Saturday, May 21, 2011

How to Find a Neighborhood Stabilization Program That Can Help You Buy A New Home

When I went through my mail yesterday, I opened a flyer from the city of Toledo that announced our city's Neighborhood Stabilization Program (NSP).  This is an initiative funded by the federal Department of Housing and Urban Development (HUD), that is aimed at holding together neighborhoods across the country that have been hit hard by the foreclosure crisis.  Abandoned houses are threatening the stability of these neighborhoods and threatening them with blight.  In the case of Toledo, they have singled out some neighborhoods--Highland Heights, Secor Gardens and Library Village--to offer a homeownership program that is not limited to first-time buyers.  It is limited by income--nobody can make more than 120% of the median income for the area (this is up to $73,800 for a family of four), and includes the usual homebuyer counseling component.  You have to qualify for a fixed rate mortgage from an approved lender.  But the best part is, you can receive a grant of up to 20% of the purchase price to help with downpayment and closing costs.  To find out more, call the Department of Neighborhoods at 419 245-1400 or see this website.

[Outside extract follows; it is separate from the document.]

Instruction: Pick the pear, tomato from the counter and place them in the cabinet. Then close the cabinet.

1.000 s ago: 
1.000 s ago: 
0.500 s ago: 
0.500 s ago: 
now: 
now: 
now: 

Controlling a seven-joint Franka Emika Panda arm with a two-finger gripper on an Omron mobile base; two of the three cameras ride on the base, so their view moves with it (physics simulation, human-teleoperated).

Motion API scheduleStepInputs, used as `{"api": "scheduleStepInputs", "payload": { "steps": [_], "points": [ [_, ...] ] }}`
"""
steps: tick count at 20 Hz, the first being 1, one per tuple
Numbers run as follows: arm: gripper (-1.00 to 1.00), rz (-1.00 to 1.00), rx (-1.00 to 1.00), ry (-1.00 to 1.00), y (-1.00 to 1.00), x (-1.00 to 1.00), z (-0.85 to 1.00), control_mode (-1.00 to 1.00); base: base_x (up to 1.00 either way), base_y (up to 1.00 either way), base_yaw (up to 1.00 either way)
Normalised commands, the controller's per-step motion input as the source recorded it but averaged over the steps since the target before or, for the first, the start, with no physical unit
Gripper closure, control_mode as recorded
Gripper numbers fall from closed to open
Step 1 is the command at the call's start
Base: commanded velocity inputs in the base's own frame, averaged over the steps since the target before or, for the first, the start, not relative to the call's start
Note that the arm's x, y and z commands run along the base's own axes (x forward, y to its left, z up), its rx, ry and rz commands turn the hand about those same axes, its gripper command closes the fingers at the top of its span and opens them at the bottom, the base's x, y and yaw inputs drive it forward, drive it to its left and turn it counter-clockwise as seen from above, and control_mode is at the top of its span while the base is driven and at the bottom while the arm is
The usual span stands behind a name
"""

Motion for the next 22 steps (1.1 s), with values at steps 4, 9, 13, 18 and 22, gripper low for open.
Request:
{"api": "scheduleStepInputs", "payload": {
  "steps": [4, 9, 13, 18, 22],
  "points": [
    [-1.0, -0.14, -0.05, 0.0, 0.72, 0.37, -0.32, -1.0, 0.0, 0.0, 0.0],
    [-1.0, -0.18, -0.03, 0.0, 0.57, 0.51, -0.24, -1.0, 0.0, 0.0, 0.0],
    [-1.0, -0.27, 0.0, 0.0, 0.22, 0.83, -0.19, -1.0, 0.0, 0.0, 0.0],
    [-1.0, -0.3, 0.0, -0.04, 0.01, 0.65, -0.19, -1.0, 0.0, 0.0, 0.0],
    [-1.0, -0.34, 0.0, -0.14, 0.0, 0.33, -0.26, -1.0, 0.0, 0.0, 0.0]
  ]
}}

Better yet, you can find other programs like it in your hometown.  Nosing around the internet some more, I found a HUD website that tells more about the NSP. Funds for it have been distributed around the country, and while it has some general guidelines--for instance, 25% of the money must help people making 50% or less of an area's median income, and must go towards stopping the ravages of the foreclosure crisis--each area creates its own program within those guidelines.  Toledo chose to create the program I described above, but every city or county that received the grant money may do it differently.  HUD provides another site with which you can identify a city near you that has received the NSF money, along with contact information.  It will not necessarily tell you what you need to do to qualify--for that you need to contact the city officials--but it will tell you who to contact for details that apply in your community.  Like Toledoans, you might get an opportunity to have financial help to buy a house without being a first-time buyer.